О, боже, опять я думаю открыто… или я говорила, джентльмены?
– Половина наполовину, мэм.
– Право же, это нечестно. Односторонняя телепатия – ужасное неудобство. Поверьте, я вовсе не специально бомбардирую вас своими мыслями.
– У вас приятные мысли, мэм.
– Как это мило с вашей стороны, мистер Горгас. Ну, хорошо, класс. Все возвращаемся в школу и начинаем сначала.
Робин Уэднесбери проводила практические занятия по джантации с «церебральным» классом – потеря памяти вследствие контузии. И это доставляло ее подопечным не меньше радости, чем детишкам. Они повторяли правила джантации на перекрестках Нью‑Йорка, хором выводя: – Р – В – О, мадам. Расположение. Высота. Окружение.
Робин была высокой привлекательной негритянкой, умной и блестяще образованной. Правда, ей сильно мешал один недостаток: односторонняя телепатия. Она передавала свои мысли всему свету, но ничего не могла принимать. Однако несмотря на взбалмошный характер и горячий темперамент, Робин Уэднесбери считалась методичным и внимательным инструктором джантации.
Класс пришел в школу, целиком занимавшую дом на 42‑й улице, из Объединенного Военного Госпиталя. Они проследовали к необъятной по размерам джант‑площадке на Таймс‑Сквер и старательно ее запомнили. Потом все джантировали в школу и обратно на Таймс‑Сквер. Затем гуськом прошли к Башне Колумба и запомнили ее координаты. Джантировали в школу через Таймс‑Сквер и вернулись тем же путем на Площадь Колумба.
Робин восстанавливала в памяти своих учеников (утративших способность к джантации) основные пункты, самые крупные общественные джант‑площадки. Позже они будут запоминать новые и новые места. Побывают ли они там, трудно сказать, думала она. Это зависит не только от их способностей, но и от доходов. Ибо, чтобы запомнить место, надо побывать там и, стало быть, заплатить за дорогу. Такие круизы все больше становились привилегией сильных мира сего.
– Расположение. Высота. Окружение, – нараспев повторяла Робин Уэднесбери, и класс джантировал от Вашингтонских Высот до Гудзоновского Моста полумильными шагами.
Маленький сержант‑техник со стальным черепом внезапно заметил: – Так ведь высоты нет, мэм. На земле, мы.
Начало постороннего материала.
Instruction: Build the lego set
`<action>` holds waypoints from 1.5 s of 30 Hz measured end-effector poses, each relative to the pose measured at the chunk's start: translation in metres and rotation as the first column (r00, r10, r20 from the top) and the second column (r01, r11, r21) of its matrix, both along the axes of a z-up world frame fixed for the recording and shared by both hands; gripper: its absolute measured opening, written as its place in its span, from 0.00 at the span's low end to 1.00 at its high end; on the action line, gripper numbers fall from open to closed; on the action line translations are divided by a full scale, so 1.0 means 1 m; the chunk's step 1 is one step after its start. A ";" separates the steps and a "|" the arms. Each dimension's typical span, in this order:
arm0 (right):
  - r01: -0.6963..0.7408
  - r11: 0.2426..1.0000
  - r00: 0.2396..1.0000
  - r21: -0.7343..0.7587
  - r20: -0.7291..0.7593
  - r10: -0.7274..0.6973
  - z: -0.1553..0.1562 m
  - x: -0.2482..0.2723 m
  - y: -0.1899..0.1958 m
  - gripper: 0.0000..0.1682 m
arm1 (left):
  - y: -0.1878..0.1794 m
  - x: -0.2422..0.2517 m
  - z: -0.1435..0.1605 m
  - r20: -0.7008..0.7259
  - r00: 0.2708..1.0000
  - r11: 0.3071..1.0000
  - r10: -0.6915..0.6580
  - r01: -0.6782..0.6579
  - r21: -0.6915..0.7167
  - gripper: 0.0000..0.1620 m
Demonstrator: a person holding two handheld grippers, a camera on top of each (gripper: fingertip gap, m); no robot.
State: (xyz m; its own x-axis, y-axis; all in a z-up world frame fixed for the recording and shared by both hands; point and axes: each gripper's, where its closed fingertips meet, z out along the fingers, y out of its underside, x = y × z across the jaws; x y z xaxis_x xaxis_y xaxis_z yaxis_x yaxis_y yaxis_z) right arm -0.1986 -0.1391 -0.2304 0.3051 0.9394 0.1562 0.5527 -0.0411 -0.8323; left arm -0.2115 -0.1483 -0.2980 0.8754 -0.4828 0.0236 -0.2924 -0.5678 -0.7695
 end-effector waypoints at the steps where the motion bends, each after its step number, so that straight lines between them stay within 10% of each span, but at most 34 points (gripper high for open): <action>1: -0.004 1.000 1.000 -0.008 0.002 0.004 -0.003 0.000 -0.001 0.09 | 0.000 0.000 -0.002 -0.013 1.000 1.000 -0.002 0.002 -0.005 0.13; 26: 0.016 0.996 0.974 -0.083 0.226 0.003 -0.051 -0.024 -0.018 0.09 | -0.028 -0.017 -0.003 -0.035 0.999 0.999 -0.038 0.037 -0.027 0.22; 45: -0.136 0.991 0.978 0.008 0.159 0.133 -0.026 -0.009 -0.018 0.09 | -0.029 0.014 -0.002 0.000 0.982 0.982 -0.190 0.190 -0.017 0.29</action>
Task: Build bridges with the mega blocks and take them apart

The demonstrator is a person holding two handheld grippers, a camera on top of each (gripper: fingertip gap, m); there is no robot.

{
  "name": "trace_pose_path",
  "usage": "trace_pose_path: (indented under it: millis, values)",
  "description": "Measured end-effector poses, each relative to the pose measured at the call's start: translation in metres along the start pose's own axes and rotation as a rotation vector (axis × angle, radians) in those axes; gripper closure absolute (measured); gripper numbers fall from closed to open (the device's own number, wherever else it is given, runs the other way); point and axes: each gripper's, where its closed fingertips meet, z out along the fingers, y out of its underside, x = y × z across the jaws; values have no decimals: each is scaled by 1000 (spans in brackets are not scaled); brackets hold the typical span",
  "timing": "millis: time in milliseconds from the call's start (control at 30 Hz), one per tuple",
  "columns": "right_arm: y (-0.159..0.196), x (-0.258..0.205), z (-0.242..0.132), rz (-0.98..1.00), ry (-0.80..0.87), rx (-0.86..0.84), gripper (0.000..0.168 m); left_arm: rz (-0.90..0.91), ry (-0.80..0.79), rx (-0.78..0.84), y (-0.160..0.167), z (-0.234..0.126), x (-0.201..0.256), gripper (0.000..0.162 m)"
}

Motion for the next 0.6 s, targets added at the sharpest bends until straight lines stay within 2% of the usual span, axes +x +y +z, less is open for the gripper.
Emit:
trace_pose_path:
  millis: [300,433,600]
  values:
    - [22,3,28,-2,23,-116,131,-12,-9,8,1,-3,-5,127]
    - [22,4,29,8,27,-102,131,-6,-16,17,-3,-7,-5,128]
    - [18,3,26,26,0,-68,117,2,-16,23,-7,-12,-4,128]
– «Мы на земле» , сержант Логан, Простите. Наставления легко входят в привычку, а я сегодня никак не могу совладать со своими мыслями. Такие тревожные военные новости… Мы займемся Высотой, когда станем запоминать площадки на небоскребах, сержант Логан. – Робин обернулась. – Не тушуйтесь, Харрис, смелее. Колебания рождают сомнения. Сомнение же означает конец джантации. Сосредоточьтесь и прыгайте.
– Я порой побаиваюсь, мэм, – сказал человек с туго забинтованной головой. – А вдруг там уже есть кто‑нибудь, и я прямо в него?
– Ну, я же объясняла много раз. Каждая площадка рассчитана на нагрузку в часы пик. Вот почему личные джант‑площадки такие маленькие, а площадка на Таймс‑Сквер в две сотни метров шириной. Там вероятность столкновения меньше, чем шанс попасть на улице под машину.
Пока перебинтованный собирался духом, площадка внезапно ожила потоком прибывающих и отбывающих людей. Фигуры на миг появлялись, оглядывались, ориентируя себя и устанавливая новые координаты, и исчезали. При каждом исчезновении раздавался слабый хлопок, когда воздух заполнял место, только что занятое телом.
– Внимание, класс, – предупредила Робин. – Пожалуйста, сойдите с площадки.
Рабочие в теплой тяжелой одежде, еще осыпанной снегом, направлялись на юг к своим домам после смены в северных лесах. Белохалатники с молокозавода спешили в Сен‑Луис. Из Гренландии, где уже полдень, ринулись на обед в Нью‑Йорк толпы накрахмаленных служащих.